Your output should be the line with "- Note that" and all following lines of the data below, through the end, repeated exactly.

^^^^^^^^^^^^^^^^

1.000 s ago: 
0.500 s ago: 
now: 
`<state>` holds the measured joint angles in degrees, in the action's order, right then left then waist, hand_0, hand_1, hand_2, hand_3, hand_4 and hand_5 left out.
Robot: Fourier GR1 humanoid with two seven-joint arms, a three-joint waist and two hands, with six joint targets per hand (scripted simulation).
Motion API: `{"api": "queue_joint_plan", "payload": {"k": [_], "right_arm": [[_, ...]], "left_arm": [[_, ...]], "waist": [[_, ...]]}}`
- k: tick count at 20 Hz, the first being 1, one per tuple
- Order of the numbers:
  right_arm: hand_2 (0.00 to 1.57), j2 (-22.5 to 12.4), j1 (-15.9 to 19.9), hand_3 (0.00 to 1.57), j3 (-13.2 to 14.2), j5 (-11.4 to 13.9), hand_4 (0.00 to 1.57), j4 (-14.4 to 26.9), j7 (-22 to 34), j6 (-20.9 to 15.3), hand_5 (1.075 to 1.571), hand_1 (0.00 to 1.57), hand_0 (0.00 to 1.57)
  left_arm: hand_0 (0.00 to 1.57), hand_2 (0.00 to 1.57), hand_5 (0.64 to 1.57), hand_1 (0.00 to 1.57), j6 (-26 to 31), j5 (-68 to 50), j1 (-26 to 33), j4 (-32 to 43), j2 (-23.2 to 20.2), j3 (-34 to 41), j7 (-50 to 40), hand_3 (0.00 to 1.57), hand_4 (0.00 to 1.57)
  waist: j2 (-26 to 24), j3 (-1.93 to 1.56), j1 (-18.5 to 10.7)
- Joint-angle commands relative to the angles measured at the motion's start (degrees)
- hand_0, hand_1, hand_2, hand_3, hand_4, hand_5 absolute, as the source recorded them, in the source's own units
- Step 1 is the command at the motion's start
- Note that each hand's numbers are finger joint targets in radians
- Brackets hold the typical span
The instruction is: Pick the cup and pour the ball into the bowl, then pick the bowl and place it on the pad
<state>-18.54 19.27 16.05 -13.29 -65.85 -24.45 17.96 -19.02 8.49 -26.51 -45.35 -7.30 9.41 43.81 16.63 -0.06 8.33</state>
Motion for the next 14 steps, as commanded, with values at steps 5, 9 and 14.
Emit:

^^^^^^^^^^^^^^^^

Result for this exercise:
- Note that each hand's numbers are finger joint targets in radians
- Brackets hold the typical span
The instruction is: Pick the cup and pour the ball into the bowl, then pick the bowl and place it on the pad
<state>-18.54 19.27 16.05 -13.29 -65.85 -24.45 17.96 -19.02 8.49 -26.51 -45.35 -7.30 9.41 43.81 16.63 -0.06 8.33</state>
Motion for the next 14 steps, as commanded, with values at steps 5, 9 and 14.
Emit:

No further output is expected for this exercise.